TASK ▸
Return all the lines below exactly. Any picture among them is omitted.

STORED DATA ▸
+ + + + + + +

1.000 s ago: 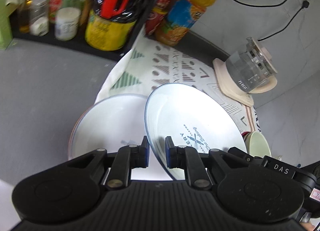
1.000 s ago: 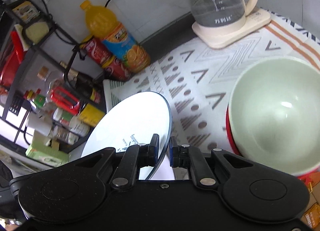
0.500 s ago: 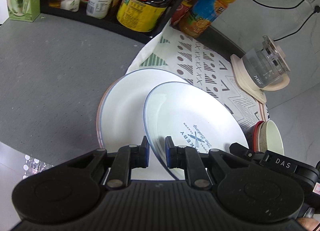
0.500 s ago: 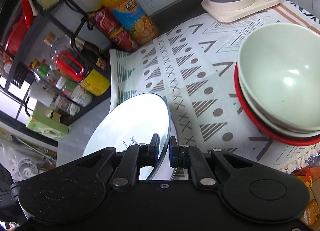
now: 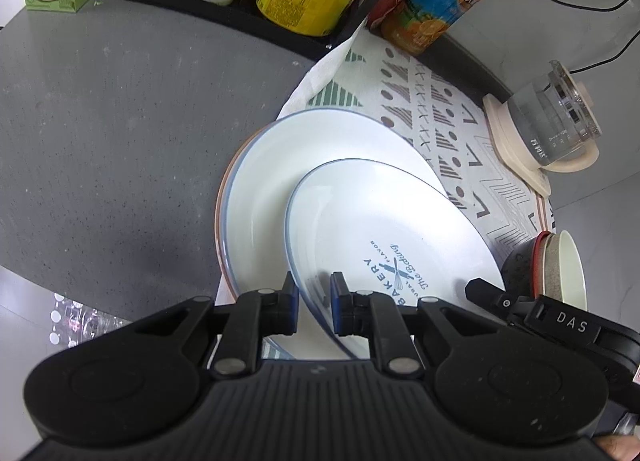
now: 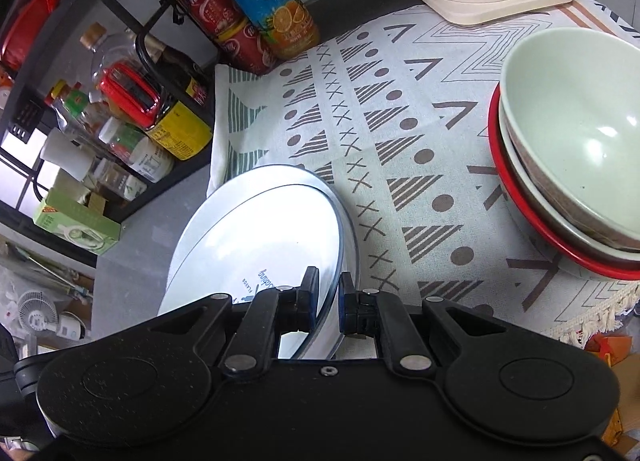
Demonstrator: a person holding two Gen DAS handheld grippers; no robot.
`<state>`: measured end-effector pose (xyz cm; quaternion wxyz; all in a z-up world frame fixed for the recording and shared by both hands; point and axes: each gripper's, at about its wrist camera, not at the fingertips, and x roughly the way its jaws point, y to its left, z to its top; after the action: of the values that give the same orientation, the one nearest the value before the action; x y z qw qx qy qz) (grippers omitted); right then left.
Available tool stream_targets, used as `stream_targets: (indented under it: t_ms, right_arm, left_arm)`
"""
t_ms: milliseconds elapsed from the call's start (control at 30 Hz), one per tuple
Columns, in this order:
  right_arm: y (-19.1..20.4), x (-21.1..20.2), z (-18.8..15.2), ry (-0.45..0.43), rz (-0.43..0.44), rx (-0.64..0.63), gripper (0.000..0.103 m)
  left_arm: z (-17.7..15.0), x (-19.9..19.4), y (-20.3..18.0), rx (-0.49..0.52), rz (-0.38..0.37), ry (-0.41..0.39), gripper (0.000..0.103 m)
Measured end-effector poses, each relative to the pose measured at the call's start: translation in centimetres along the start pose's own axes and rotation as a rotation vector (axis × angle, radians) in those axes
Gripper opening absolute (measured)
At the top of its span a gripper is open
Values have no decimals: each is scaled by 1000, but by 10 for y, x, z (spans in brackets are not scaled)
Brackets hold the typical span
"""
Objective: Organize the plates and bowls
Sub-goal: 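Lift the 'BAKERY' plate and carry it over the plate stack, then lower the 'BAKERY' plate onto the stack and open both grippers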
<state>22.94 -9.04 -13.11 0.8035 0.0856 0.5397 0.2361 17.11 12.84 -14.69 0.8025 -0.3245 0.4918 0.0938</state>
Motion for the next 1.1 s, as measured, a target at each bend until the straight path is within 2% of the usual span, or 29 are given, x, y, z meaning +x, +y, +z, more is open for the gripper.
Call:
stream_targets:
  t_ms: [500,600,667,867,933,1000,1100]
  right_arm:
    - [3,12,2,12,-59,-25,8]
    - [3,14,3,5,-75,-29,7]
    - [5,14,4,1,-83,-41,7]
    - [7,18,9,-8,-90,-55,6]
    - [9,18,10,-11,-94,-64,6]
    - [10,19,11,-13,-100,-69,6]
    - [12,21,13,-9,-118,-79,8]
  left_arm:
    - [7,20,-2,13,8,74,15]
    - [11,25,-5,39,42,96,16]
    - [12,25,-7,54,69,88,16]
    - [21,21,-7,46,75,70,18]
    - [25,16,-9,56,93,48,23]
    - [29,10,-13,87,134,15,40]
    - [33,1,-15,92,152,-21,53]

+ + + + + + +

ANSWER ▸
1.000 s ago: 
1.000 s ago: 
0.500 s ago: 
0.500 s ago: 
now: 
now: 
Demonstrator: a person holding two Gen DAS handheld grippers; no robot.
`<state>`: measured end-effector pose (xyz cm; quaternion wxyz; all in a z-up world frame fixed for the recording and shared by both hands; point and axes: each gripper's, at about its wrist camera, not at the fingertips, and x roughly the way its jaws point, y to its left, z to its top; after the action: of the values that give the same orientation, the one nearest the value before the action; x y z qw qx qy qz) (grippers omitted); right then left.
Available tool stream_targets, used as `stream_targets: (indented under it: t_ms, right_arm, left_arm)`
"""
t_ms: milliseconds elapsed from the call's start (control at 30 Hz), one per tuple
Columns, in this order:
  right_arm: y (-19.1..20.4), x (-21.1..20.2), z (-18.8..15.2), ry (-0.45..0.43), rz (-0.43..0.44), rx (-0.64..0.63), gripper (0.000..0.103 m)
  left_arm: z (-17.7..15.0), x (-19.9..19.4), y (-20.3..18.0), rx (-0.49..0.52), rz (-0.38..0.37), ry (-0.41..0.39), gripper (0.000..0.103 m)
Measured end-effector poses, each relative to the pose measured at the call's start: translation in centimetres along the start pose's own axes and rotation as a rotation vector (axis × angle, radians) in those axes
Gripper opening absolute (measured)
At the top of its span a gripper is open
Values have no decimals: each is scaled by 1000, but by 10 for y, x, z (spans in brackets are not scaled)
Brackets hold the typical span
"""
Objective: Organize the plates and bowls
Sub-goal: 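Lift the 'BAKERY' plate and carry it over the plate stack, then lower the 'BAKERY' plate onto the stack and open both grippers
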<state>22.94 -9.04 -13.11 0.8035 0.0856 0.5397 0.2361 17.11 12.84 -14.69 0.8025 -0.3245 0.4918 0.0938</state>
Motion for the next 1.1 s, as measured, a target at each bend until the straight path is within 2% of the usual span, or 29 are given, x, y, z meaning +x, +y, +z, more is open for the gripper.
Call:
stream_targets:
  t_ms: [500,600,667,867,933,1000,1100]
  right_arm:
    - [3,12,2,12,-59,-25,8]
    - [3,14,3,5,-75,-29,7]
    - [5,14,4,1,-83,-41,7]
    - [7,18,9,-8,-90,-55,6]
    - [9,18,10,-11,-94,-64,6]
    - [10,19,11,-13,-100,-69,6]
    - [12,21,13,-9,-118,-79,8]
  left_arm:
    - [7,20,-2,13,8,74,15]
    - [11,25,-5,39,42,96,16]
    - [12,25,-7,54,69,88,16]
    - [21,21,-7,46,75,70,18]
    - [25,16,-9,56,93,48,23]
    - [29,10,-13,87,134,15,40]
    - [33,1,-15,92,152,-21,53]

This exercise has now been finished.